Activity: Among the lines below, the one containing "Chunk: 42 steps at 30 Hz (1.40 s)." opens the range and the one containing "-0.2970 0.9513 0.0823" closes it. Print that range exactly, without the pictures.

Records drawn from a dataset

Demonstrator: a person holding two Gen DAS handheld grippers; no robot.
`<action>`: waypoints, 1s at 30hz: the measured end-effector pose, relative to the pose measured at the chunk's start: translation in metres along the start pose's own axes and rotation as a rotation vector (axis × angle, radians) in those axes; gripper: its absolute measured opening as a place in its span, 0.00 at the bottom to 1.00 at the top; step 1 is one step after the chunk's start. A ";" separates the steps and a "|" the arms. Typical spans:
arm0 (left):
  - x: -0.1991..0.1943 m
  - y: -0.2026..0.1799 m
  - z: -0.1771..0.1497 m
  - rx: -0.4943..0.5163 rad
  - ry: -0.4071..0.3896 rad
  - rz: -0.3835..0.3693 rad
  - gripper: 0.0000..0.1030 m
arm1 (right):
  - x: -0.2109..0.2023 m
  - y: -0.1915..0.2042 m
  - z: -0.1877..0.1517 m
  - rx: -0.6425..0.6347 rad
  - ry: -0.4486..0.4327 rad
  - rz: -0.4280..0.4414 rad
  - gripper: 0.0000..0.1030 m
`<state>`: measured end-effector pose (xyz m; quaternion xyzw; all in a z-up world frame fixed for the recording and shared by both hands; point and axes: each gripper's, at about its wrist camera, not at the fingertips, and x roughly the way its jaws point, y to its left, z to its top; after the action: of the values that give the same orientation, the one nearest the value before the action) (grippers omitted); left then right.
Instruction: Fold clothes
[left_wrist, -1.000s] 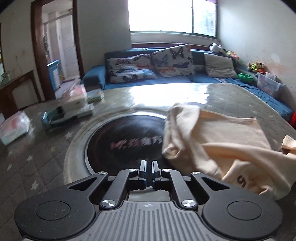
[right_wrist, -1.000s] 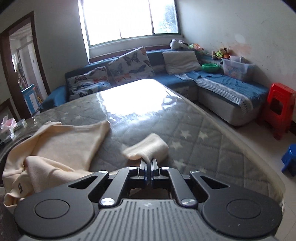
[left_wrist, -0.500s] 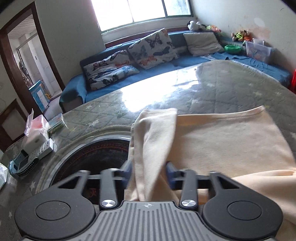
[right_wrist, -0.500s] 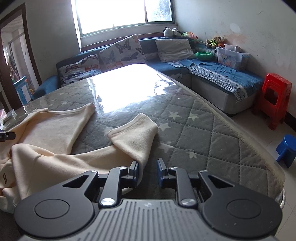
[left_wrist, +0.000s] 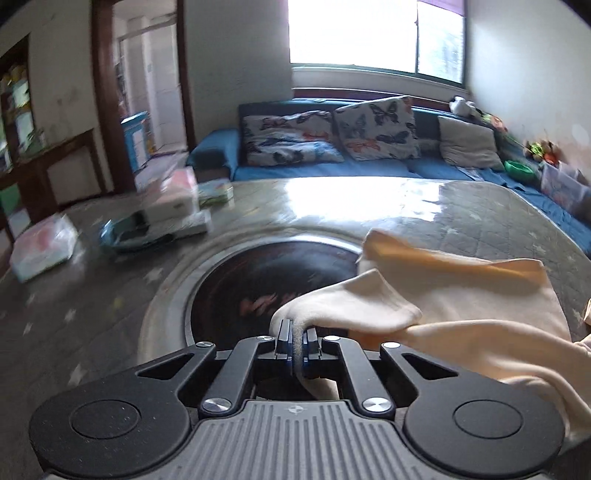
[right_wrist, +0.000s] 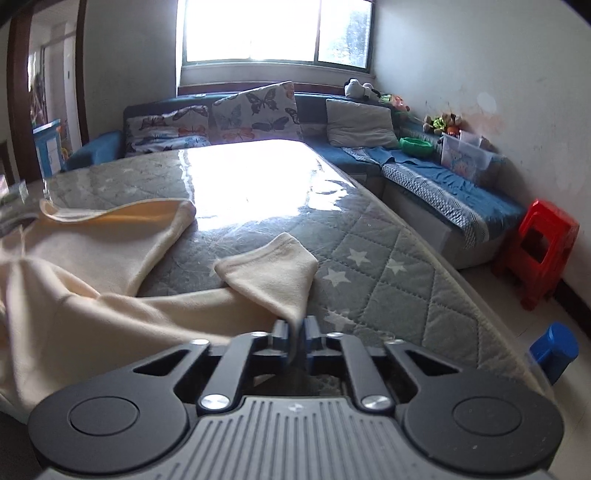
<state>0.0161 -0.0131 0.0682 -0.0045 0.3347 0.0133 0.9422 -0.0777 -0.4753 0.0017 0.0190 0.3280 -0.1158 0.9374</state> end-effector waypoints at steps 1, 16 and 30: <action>-0.007 0.008 -0.006 -0.033 0.009 -0.004 0.05 | -0.004 -0.003 0.001 0.014 -0.013 -0.004 0.04; -0.066 0.068 -0.075 -0.131 0.138 -0.016 0.37 | -0.035 -0.040 -0.016 0.075 0.030 -0.036 0.33; -0.081 0.025 -0.073 0.182 0.004 0.045 0.64 | -0.009 0.005 -0.007 -0.222 -0.043 -0.153 0.54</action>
<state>-0.0939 0.0086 0.0629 0.0889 0.3366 0.0039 0.9375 -0.0874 -0.4674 0.0015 -0.1126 0.3191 -0.1504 0.9289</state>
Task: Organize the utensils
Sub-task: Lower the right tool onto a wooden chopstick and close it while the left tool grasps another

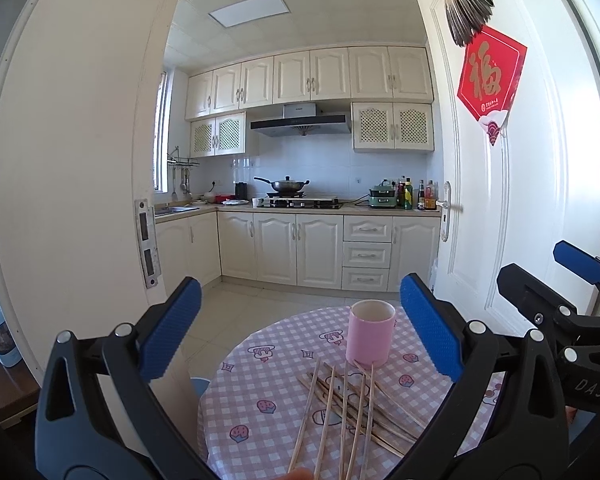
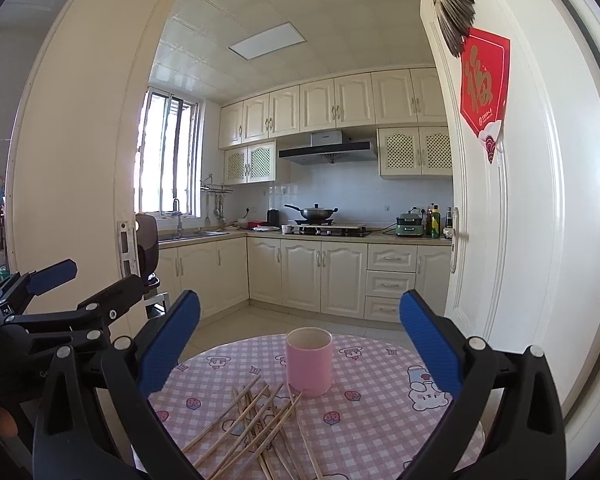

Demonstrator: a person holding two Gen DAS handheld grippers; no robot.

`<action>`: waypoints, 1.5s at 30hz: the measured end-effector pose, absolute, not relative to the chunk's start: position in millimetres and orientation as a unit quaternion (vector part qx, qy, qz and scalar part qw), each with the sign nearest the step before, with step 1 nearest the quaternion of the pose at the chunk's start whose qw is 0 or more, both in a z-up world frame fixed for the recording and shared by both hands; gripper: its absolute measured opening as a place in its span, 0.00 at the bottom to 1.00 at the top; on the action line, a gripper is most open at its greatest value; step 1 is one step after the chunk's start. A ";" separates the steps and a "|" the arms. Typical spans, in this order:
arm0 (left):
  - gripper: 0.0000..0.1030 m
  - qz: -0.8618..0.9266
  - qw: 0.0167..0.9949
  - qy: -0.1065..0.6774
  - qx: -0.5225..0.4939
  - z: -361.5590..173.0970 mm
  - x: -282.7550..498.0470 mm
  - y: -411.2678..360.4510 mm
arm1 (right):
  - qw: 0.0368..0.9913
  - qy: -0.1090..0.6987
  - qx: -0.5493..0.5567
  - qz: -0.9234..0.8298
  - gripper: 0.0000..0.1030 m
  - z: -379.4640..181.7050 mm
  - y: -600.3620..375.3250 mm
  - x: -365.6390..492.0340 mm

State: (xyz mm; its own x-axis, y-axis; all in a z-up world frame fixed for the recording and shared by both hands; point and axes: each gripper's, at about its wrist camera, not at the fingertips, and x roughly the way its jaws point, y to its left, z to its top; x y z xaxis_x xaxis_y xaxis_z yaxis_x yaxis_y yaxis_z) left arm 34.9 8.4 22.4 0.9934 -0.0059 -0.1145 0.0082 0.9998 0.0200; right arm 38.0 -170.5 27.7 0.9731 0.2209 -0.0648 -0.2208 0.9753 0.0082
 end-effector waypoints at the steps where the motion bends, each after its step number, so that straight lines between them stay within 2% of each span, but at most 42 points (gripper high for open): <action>1: 0.94 -0.003 0.998 0.060 0.012 22.3 36.9 8.2 | 0.992 0.038 0.003 0.120 0.93 27.6 -170.2 40.3; 9: 0.94 -0.005 0.995 0.095 0.030 16.0 57.8 11.5 | 0.991 0.064 -0.006 0.116 0.93 23.4 -164.3 56.7; 19: 0.94 -0.019 0.965 0.261 0.019 -42.7 133.5 36.5 | 0.978 0.173 0.006 0.112 0.93 -13.8 -171.4 109.9; 21: 0.94 -0.019 0.957 0.288 0.025 -59.1 146.6 37.4 | 0.973 0.202 0.008 0.110 0.91 -28.5 -172.3 122.6; 23: 0.94 -0.021 0.948 0.315 0.031 -74.6 160.4 35.9 | 0.967 0.231 0.006 0.111 0.79 -43.3 -171.9 134.6; 24: 0.93 -0.024 0.944 0.326 0.033 -81.9 165.8 34.6 | 0.963 0.245 0.004 0.110 0.76 -51.3 -171.6 140.4; 26: 0.89 -0.033 0.937 0.345 0.036 -95.0 176.7 32.3 | 0.956 0.272 0.003 0.114 0.68 -64.7 -172.3 151.5; 31: 0.77 -0.049 0.916 0.396 0.034 -125.8 207.0 28.9 | 0.940 0.319 0.008 0.120 0.58 -90.8 -174.8 172.1; 36: 0.55 -0.062 0.896 0.439 0.006 -147.9 235.2 31.2 | 0.929 0.348 0.006 0.124 0.51 -108.3 -174.6 187.6; 41: 0.54 -0.078 0.889 0.450 0.005 -155.2 256.1 22.6 | 0.920 0.368 -0.003 0.137 0.43 -118.7 -168.9 204.8; 45: 0.45 -0.084 0.883 0.462 0.013 -162.5 271.7 14.4 | 0.909 0.387 -0.021 0.155 0.36 -124.5 -162.9 218.1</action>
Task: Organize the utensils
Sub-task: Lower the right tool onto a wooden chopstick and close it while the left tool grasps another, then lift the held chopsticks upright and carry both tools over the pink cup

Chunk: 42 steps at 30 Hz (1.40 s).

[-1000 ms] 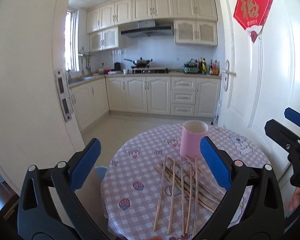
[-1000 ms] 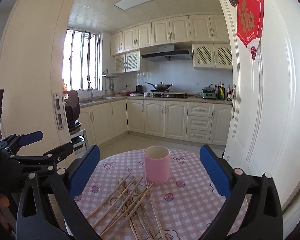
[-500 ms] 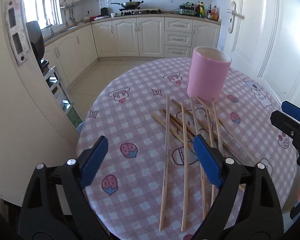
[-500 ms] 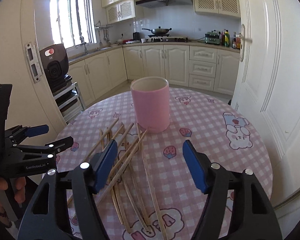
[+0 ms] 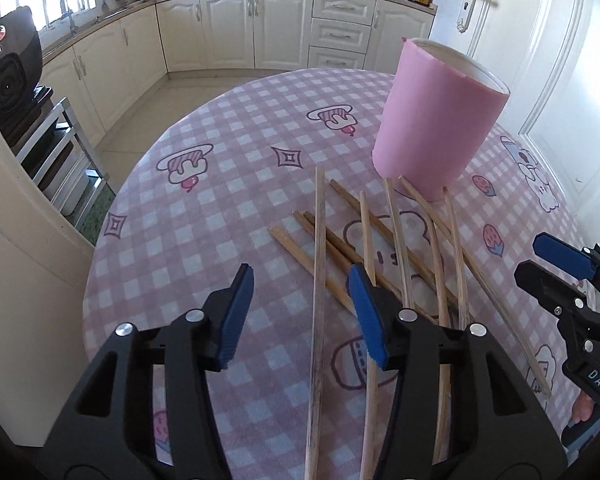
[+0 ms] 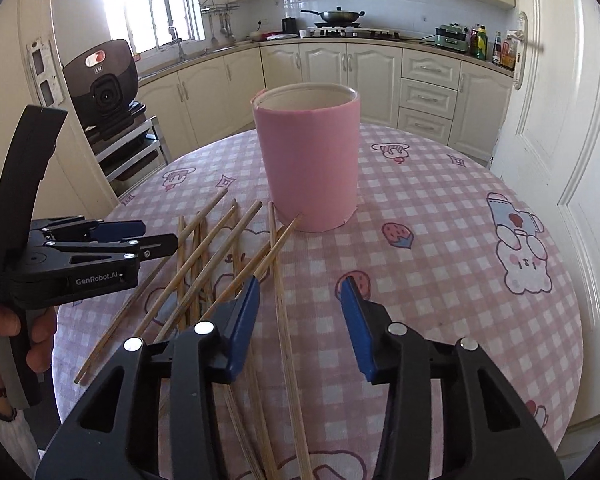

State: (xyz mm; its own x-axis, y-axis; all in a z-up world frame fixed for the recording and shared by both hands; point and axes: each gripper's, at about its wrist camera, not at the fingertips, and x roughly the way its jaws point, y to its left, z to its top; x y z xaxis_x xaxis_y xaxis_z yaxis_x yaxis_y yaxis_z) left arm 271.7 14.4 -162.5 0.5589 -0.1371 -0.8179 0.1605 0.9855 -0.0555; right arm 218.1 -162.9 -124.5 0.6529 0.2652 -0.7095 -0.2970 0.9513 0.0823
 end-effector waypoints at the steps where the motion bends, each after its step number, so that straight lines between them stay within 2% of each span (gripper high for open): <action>1: 0.43 -0.086 0.881 0.465 0.012 -163.6 275.2 14.2 | 0.907 0.390 -0.026 0.158 0.36 -126.7 -159.6 222.1; 5: 0.35 -0.091 0.875 0.475 0.012 -167.5 287.3 11.2 | 0.897 0.410 -0.051 0.160 0.30 -134.6 -152.1 235.4; 10: 0.35 -0.091 0.872 0.480 0.007 -170.7 297.5 12.3 | 0.882 0.435 -0.063 0.172 0.23 -145.1 -147.2 252.0; 16: 0.35 -0.098 0.868 0.487 0.006 -171.2 310.3 10.8 | 0.864 0.461 -0.054 0.198 0.22 -151.3 -141.6 270.3; 17: 0.33 -0.098 0.868 0.487 0.007 -170.9 311.8 9.9 | 0.863 0.461 -0.054 0.201 0.18 -151.5 -139.1 272.4; 20: 0.20 -0.104 0.867 0.488 -0.003 -171.1 317.4 11.1 | 0.859 0.464 -0.052 0.208 0.05 -150.5 -137.8 277.1; 29: 0.06 -0.108 0.868 0.483 -0.033 -173.1 323.6 17.9 | 0.858 0.464 -0.024 0.217 0.05 -145.3 -146.3 271.7; 34: 0.06 -0.100 0.880 0.460 -0.051 -155.8 310.4 27.4 | 0.863 0.457 0.000 0.215 0.05 -135.5 -158.5 261.9; 42: 0.06 -0.112 0.908 0.401 -0.054 -99.9 273.9 29.9 | 0.877 0.427 0.011 0.218 0.05 -106.7 -170.6 242.2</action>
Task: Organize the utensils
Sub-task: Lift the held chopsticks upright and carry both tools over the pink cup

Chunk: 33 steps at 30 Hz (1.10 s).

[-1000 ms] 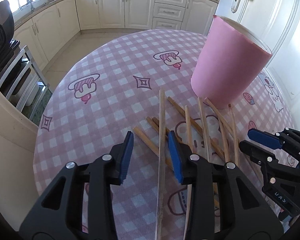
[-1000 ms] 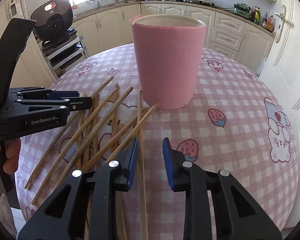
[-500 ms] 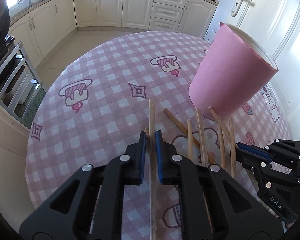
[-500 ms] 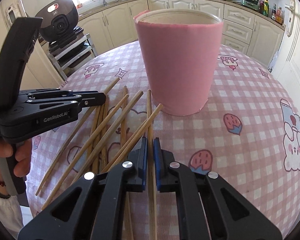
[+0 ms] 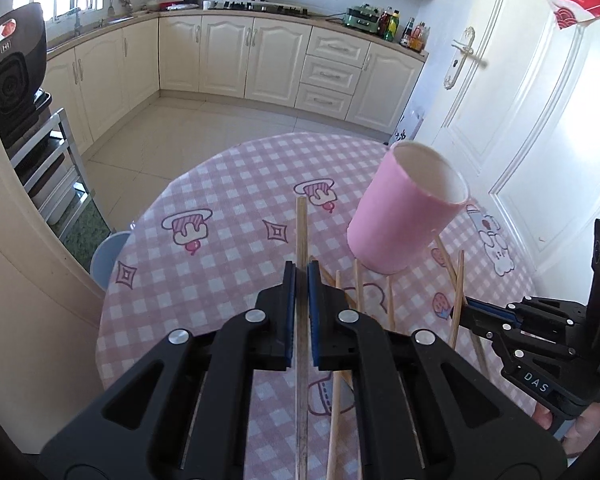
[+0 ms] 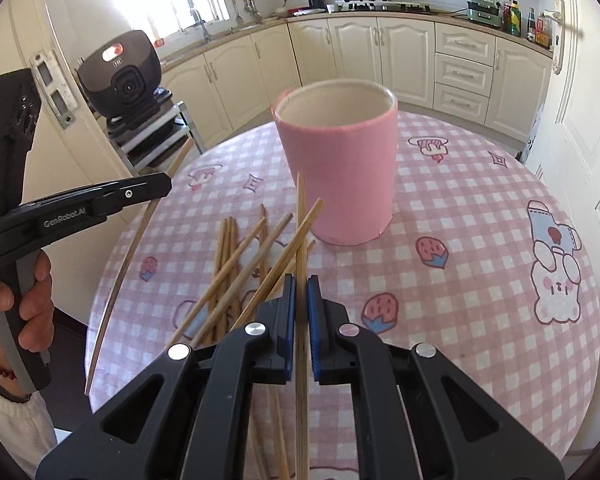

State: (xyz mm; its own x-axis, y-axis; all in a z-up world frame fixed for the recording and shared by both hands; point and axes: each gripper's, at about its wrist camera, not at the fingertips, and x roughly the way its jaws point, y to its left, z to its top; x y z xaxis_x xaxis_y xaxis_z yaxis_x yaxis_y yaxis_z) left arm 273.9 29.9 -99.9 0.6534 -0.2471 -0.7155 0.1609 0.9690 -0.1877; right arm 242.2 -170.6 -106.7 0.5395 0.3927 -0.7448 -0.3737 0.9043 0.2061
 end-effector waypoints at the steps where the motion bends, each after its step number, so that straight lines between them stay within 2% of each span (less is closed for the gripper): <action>1: 0.06 -0.115 0.910 0.395 -0.055 -93.7 270.5 30.3 | 0.880 0.421 0.013 0.218 0.05 -102.6 -171.3 240.4; 7: 0.06 -0.130 0.923 0.358 -0.049 -58.3 244.5 27.4 | 0.898 0.389 0.006 0.207 0.05 -76.1 -173.8 227.9; 11: 0.06 -0.145 0.928 0.338 -0.055 -39.5 233.9 25.3 | 0.918 0.361 -0.049 0.155 0.05 -53.9 -166.3 221.8; 18: 0.06 -0.140 0.940 0.306 -0.057 -18.4 235.0 14.9 | 0.939 0.315 -0.059 0.127 0.05 -21.9 -175.0 221.3; 33: 0.06 -0.156 0.956 0.240 -0.059 31.2 255.0 -14.5 | 0.953 0.241 -0.030 0.180 0.05 52.2 -183.5 229.6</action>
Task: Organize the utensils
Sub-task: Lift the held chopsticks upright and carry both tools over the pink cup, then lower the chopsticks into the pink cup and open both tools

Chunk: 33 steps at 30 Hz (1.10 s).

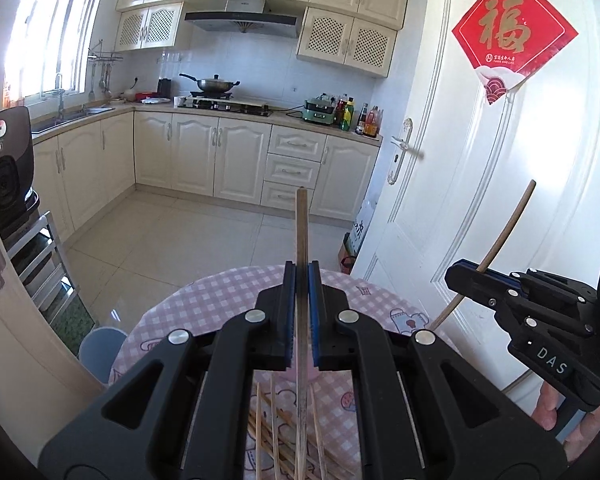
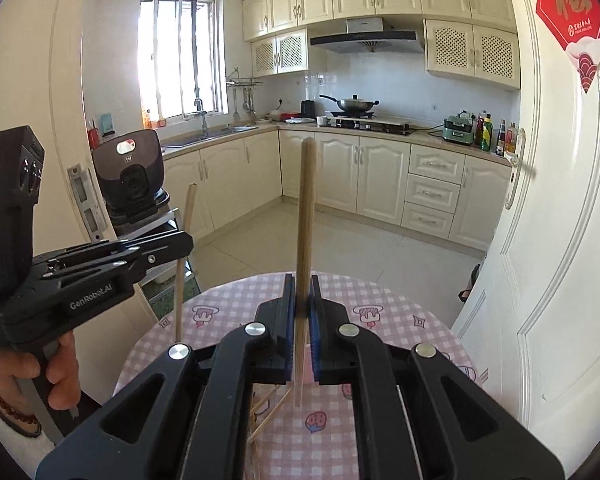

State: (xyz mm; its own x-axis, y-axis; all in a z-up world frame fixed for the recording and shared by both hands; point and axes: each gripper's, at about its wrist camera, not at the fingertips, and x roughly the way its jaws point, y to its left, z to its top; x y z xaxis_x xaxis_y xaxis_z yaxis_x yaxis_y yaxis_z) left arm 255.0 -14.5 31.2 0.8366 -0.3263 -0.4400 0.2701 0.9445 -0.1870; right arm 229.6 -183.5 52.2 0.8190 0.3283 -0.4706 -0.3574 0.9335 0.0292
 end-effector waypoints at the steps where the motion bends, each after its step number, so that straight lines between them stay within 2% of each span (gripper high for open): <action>1: 0.06 -0.157 0.958 0.234 -0.060 35.1 257.4 -15.6 | 0.954 0.237 -0.033 0.180 0.05 56.6 -183.5 232.0; 11: 0.06 -0.119 0.977 0.147 -0.102 67.4 282.3 -25.5 | 0.963 0.199 -0.027 0.180 0.05 74.3 -178.4 253.5; 18: 0.06 -0.095 0.982 0.104 -0.129 65.4 305.5 -30.2 | 0.969 0.175 0.001 0.172 0.05 69.6 -182.8 268.9; 26: 0.06 -0.070 0.986 0.050 -0.143 55.8 306.0 -28.6 | 0.967 0.186 0.006 0.175 0.05 54.8 -183.0 282.1; 33: 0.06 -0.078 0.988 0.069 -0.112 36.5 313.0 -41.4 | 0.963 0.203 0.009 0.179 0.05 41.7 -180.8 286.4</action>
State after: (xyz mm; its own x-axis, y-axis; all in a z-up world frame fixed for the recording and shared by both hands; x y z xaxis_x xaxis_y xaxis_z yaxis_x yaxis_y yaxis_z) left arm 313.0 -41.4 36.5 0.9782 -0.1705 -0.1185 0.1398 0.9628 -0.2314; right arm 286.4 -180.8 41.7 0.8535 0.3485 -0.3874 -0.3412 0.9357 0.0900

Response to this task:
Chunk: 42 steps at 30 Hz (1.40 s).

[-1000 ms] 
[-1000 ms] 
[-500 ms] 
[-500 ms] 
[+0 ms] 
[+0 ms] 

State: (xyz mm; its own x-axis, y-axis; all in a z-up world frame fixed for the recording and shared by both hands; point and axes: each gripper's, at about its wrist camera, not at the fingertips, and x roughly the way its jaws point, y to its left, z to its top; x y z xaxis_x xaxis_y xaxis_z yaxis_x yaxis_y yaxis_z) left arm 271.7 14.4 -162.5 0.5589 -0.1371 -0.8179 0.1605 0.9855 -0.0555; right arm 218.1 -162.9 -124.5 0.6529 0.2652 -0.7095 -0.2970 0.9513 0.0823

The exercise is finished.